Дело в том, что, обдумывая свое положение после ареста, я пришел к заключению, что спешить с объявлением своего настоящего имени не было никакого смысла. За мной числилось несколько серьезных дел, совершенных на юге. Среди них было свержение волостных властей в селе Большой Токмак Бердянского уезда в дни всероссийской железнодорожной забастовки в декабре 1905 года. Другое дело относилось к дням разгона первой Государственной Думы, когда наша социал-демократическая партийная организация созвала огромный митинг в полосе железной дороги, объявленной на военном положении. Для разгона митинга была вызвана воинская часть.

Если бы жандармы пожелали поглубже покопаться, они могли бы обнаружить и еще кое-что. Каждое из этих дел могло бы иметь серьезные последствия для меня, поэтому-то у меня не было оснований ускорять возбуждение нового следствия по этим делам.

Допрос мой закончился тем, что в тюрьму была написана сопроводительная бумага о том, что политический заключенный, называвшийся Прокофием Руденко, отныне числится “не помнящим родства”. Буквального текста этой бумаги я не помню, но таков был ее смысл. С этим я вернулся под конвоем обратно в тюрьму.
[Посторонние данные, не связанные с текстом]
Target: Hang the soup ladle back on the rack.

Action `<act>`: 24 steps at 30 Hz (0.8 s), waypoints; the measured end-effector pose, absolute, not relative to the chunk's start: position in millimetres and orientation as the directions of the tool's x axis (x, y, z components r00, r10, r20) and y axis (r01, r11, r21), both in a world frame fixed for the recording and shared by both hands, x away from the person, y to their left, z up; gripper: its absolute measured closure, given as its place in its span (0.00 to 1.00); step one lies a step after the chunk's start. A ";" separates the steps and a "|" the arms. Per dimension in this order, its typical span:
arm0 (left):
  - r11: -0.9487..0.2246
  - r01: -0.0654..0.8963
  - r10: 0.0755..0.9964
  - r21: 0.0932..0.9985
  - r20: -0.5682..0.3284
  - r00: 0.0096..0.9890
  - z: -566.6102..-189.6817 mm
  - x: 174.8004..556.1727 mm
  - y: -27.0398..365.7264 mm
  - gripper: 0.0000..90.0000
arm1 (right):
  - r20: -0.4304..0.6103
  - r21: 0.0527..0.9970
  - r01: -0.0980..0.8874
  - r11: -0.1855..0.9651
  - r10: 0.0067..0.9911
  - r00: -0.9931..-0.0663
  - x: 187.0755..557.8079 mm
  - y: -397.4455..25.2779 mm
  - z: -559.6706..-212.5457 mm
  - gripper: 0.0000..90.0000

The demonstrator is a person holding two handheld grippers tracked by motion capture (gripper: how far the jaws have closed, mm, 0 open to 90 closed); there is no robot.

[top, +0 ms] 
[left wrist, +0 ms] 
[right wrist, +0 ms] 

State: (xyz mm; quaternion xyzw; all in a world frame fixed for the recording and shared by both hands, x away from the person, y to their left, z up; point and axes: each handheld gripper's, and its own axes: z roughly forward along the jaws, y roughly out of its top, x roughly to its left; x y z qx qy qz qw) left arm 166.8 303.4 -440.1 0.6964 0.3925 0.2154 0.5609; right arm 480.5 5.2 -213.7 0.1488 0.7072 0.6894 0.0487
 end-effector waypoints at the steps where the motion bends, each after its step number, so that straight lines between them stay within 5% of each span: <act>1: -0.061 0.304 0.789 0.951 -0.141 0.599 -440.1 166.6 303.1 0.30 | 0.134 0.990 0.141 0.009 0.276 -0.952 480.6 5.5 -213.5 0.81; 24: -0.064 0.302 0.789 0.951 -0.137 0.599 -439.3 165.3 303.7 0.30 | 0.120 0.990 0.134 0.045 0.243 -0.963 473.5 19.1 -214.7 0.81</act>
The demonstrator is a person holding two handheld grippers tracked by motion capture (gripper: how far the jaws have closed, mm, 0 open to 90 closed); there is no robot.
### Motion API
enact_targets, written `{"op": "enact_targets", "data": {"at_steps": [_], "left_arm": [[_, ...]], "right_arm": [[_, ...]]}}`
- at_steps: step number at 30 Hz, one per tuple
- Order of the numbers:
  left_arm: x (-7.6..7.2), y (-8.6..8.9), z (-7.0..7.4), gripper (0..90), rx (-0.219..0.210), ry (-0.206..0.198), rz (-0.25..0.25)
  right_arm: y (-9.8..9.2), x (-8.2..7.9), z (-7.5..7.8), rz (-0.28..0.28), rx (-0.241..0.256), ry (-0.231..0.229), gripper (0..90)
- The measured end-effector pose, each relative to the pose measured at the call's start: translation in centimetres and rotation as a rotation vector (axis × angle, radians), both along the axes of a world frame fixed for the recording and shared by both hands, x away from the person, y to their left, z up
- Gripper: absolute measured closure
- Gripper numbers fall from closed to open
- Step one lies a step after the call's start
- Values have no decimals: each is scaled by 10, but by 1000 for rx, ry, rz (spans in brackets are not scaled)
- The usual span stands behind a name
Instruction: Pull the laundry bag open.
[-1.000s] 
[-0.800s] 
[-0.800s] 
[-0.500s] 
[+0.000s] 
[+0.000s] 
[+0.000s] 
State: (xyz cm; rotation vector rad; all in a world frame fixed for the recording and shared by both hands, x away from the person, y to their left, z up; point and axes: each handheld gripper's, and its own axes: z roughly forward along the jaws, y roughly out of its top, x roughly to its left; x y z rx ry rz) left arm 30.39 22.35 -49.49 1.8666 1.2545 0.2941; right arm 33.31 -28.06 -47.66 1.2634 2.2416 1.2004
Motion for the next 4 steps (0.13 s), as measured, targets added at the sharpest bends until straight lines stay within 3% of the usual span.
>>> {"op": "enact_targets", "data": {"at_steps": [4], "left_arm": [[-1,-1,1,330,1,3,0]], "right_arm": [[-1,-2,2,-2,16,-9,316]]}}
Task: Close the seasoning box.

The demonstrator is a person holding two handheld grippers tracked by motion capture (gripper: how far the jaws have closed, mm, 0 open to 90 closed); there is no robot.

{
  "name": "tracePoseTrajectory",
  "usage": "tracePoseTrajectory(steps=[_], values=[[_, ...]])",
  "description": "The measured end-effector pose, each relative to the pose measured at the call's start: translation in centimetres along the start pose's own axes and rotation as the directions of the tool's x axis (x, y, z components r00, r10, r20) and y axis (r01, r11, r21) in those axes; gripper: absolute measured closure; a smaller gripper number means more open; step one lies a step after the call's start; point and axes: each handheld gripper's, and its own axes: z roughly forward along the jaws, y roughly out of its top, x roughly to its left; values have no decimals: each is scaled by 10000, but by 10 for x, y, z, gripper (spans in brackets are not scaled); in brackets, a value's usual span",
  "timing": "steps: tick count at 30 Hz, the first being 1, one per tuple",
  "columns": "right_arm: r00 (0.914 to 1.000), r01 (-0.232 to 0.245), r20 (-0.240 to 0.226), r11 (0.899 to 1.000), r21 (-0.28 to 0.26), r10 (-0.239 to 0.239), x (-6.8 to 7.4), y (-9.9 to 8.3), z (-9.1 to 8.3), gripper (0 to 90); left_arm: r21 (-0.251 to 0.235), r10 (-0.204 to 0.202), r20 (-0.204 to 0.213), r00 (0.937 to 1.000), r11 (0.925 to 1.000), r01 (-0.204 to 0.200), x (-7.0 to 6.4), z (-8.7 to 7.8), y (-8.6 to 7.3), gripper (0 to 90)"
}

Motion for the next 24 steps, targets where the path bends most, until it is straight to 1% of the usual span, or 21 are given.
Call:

Опять, как и в первый раз, в сопровождении старшего надзирателя я поднимался в свою камеру и опять, как и тогда, в коридоре дежурил мой “земляк”. Передавая надзирателю “арестанта”, старшой приказал ему числить меня отныне не под фамилией Руденко, а как “не помнящего родства”.

С тем же лицом, как и при первой нашей встрече, выслушал надзиратель приказание своего начальства и ни одна черточка не дрогнула на его лице. По правде говоря, мне было стыдно смотреть ему в глаза, и я отвернулся. Когда мы остались вдвоем, он, не говоря ни слова, впустил меня в камеру и запер ее.

Наши отношения, разумеется, оборвались навсегда. Впрочем, вскоре я оставил Тверскую тюрьму и был отправлен по этапу на юг. Мое настоящее имя было открыто. На всем моем этапном пути мне приходилось делать остановки в тюрьмах Москвы, Харькова, Екатеринослава. При приеме меня каждой новой конвойной командой и передаче меня тюремной администрации я на вопрос, кто такой, без запинки отвечал то, что было написано в моем листе: “Прокофий Руденко. Не помнящий родства. Рафаил Кабо”.